**What is being asked:** With the first line below as the start and the line containing "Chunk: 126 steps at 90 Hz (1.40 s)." as the end, copy every line between them exactly, ends included.
:: Data to use
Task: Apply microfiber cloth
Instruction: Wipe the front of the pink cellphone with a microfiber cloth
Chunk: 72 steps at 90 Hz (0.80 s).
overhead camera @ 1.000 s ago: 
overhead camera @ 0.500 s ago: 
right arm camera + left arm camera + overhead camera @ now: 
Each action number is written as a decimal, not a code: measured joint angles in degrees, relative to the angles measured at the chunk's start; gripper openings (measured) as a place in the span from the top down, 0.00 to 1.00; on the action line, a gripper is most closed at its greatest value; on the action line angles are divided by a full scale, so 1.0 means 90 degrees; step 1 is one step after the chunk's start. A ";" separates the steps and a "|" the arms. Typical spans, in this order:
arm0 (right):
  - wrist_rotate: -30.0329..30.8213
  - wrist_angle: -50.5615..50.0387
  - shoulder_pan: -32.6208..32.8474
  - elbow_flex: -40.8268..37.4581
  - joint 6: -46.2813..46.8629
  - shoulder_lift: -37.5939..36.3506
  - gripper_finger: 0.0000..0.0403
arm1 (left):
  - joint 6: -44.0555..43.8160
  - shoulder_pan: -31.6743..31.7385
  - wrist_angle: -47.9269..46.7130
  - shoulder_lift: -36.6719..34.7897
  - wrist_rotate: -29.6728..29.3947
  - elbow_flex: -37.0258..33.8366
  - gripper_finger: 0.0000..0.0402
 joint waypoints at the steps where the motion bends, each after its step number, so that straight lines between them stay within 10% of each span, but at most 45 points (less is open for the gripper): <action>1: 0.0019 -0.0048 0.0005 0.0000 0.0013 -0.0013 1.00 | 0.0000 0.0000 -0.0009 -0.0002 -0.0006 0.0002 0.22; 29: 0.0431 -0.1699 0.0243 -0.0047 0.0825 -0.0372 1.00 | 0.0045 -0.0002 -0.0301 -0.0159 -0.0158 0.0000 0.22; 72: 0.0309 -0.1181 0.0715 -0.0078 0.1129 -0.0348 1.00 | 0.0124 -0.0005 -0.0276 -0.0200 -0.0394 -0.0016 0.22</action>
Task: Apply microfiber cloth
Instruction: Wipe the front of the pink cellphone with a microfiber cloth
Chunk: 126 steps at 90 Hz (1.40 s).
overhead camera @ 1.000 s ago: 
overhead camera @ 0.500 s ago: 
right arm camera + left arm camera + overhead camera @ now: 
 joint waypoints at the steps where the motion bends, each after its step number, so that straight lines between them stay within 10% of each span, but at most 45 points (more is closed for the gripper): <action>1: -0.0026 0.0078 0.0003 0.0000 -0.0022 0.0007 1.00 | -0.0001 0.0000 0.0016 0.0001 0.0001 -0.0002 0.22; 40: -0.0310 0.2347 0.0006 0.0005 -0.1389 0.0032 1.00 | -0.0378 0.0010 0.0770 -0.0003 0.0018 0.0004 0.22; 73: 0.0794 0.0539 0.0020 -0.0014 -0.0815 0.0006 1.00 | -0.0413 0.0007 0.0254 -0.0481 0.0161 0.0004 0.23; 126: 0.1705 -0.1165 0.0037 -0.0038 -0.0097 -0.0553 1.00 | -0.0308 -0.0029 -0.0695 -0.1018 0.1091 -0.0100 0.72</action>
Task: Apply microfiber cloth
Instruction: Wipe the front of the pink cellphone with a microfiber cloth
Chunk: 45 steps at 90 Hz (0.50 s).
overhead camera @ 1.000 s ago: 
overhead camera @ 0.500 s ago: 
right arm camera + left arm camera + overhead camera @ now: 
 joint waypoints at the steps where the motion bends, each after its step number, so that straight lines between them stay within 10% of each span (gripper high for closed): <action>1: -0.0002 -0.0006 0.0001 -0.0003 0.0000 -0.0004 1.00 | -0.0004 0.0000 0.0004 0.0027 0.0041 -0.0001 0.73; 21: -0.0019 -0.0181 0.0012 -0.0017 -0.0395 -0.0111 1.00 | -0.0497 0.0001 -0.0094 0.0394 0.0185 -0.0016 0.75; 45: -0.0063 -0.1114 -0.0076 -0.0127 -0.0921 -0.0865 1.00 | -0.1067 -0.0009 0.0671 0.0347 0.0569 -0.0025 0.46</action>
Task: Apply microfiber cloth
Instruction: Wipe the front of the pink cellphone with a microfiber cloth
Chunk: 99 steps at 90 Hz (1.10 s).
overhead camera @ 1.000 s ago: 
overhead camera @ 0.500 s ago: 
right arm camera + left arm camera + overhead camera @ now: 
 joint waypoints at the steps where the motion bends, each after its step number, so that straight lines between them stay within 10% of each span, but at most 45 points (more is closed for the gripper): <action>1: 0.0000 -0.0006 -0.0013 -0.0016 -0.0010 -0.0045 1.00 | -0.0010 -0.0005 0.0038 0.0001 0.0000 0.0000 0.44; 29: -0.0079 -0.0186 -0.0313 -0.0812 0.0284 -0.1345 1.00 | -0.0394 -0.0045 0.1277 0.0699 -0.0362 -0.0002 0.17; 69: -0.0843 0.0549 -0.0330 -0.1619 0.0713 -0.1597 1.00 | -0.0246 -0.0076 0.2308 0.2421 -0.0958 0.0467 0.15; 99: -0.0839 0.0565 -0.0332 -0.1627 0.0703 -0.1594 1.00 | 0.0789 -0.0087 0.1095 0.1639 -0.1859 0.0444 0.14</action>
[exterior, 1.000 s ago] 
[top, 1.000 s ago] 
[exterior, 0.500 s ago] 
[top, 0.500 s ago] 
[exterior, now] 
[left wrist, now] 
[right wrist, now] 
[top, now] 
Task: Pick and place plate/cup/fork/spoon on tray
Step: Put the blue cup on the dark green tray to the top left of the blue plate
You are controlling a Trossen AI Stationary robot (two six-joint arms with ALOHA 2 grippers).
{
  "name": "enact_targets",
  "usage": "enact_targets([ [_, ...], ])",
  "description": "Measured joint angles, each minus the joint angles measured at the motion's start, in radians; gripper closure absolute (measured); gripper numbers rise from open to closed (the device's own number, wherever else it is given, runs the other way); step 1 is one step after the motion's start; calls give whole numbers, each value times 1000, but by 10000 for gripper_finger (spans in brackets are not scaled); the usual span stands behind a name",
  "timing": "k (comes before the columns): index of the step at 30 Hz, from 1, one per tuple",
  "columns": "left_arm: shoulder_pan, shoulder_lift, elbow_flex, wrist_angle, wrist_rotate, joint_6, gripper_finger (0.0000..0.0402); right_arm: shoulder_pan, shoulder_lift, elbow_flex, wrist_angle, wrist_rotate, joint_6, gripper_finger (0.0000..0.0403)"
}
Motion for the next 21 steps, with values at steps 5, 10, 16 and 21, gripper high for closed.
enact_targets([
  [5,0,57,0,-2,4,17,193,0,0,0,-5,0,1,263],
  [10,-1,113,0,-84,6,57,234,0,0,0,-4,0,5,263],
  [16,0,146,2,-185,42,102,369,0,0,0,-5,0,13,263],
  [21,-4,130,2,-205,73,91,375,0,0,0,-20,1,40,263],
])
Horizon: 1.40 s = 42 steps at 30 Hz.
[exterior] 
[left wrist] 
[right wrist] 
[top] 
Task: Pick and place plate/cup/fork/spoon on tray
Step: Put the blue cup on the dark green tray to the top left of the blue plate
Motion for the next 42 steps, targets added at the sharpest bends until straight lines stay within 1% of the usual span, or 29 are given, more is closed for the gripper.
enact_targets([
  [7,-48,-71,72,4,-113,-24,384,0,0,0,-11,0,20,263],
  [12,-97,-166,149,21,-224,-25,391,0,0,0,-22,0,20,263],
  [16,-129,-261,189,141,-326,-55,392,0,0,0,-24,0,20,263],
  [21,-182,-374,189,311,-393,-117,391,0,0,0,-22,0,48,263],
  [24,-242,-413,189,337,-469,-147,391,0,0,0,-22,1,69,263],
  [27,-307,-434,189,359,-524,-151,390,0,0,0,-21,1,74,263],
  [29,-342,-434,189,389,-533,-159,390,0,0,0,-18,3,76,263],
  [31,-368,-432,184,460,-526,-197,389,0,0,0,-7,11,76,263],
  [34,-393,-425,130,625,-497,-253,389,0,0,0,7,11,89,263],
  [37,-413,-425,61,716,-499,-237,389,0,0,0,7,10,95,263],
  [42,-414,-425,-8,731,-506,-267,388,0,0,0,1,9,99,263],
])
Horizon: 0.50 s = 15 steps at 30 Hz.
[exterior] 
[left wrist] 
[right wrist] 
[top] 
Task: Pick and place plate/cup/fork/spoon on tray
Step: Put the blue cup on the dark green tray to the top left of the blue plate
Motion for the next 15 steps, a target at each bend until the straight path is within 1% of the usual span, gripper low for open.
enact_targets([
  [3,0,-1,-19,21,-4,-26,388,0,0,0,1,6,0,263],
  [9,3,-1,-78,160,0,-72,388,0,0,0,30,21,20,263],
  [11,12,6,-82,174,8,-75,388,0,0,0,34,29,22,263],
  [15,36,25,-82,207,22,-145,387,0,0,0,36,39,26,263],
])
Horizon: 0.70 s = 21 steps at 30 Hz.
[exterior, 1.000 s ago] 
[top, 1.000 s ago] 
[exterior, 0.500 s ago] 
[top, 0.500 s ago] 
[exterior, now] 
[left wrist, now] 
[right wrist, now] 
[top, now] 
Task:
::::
**Output:**
Task: Apply microfiber cloth
Instruction: Wipe the front of the pink cellphone with a microfiber cloth
Chunk: 72 steps at 90 Hz (0.80 s).
overhead camera @ 1.000 s ago: 
overhead camera @ 0.500 s ago: 
right arm camera + left arm camera + overhead camera @ now: 
Each action number is written as a decimal, not a code: measured joint angles in degrees, relative to the angles measured at the chunk's start; gripper openings (measured) as a place in the span from the top down, 0.00 to 1.00; on the action line, a gripper is most closed at its greatest value; on the action line angles are divided by a full scale, so 1.0 means 90 degrees; step 1 is one step after the chunk's start. A ";" separates the steps and a "|" the arms. Typical spans, in this order:
arm0 (right):
  - wrist_rotate: -30.0329..30.8213
  - wrist_angle: -50.5615..50.0387
  - shoulder_pan: -32.6208..32.8474
  - elbow_flex: -40.8268..37.4581
  - joint 6: -46.2813..46.8629
  - shoulder_lift: -37.5939..36.3506
  - gripper_finger: 0.0000..0.0403
arm1 (left):
  - joint 6: -44.0555..43.8160
  - shoulder_pan: -31.6743..31.7385
  - wrist_angle: -47.9269..46.7130
  - shoulder_lift: -36.6719..34.7897
  - wrist_rotate: -29.6728..29.3947
  - elbow_flex: -37.0258..33.8366
  - gripper_finger: 0.0000..0.0402
 joint waypoints at the steps where the motion bends, each after its step number, so that straight lines between them stay within 10% of each span, but at most 45 points (less is open for the gripper): <action>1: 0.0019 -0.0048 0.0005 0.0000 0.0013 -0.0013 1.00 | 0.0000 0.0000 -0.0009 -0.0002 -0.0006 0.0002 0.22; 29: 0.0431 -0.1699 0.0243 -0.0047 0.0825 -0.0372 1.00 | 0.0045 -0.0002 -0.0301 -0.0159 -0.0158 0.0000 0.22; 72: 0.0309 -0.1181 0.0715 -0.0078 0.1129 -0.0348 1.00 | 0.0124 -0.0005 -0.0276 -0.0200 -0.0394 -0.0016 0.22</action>
Task: Apply microfiber cloth
Instruction: Wipe the front of the pink cellphone with a microfiber cloth
Chunk: 126 steps at 90 Hz (1.40 s).

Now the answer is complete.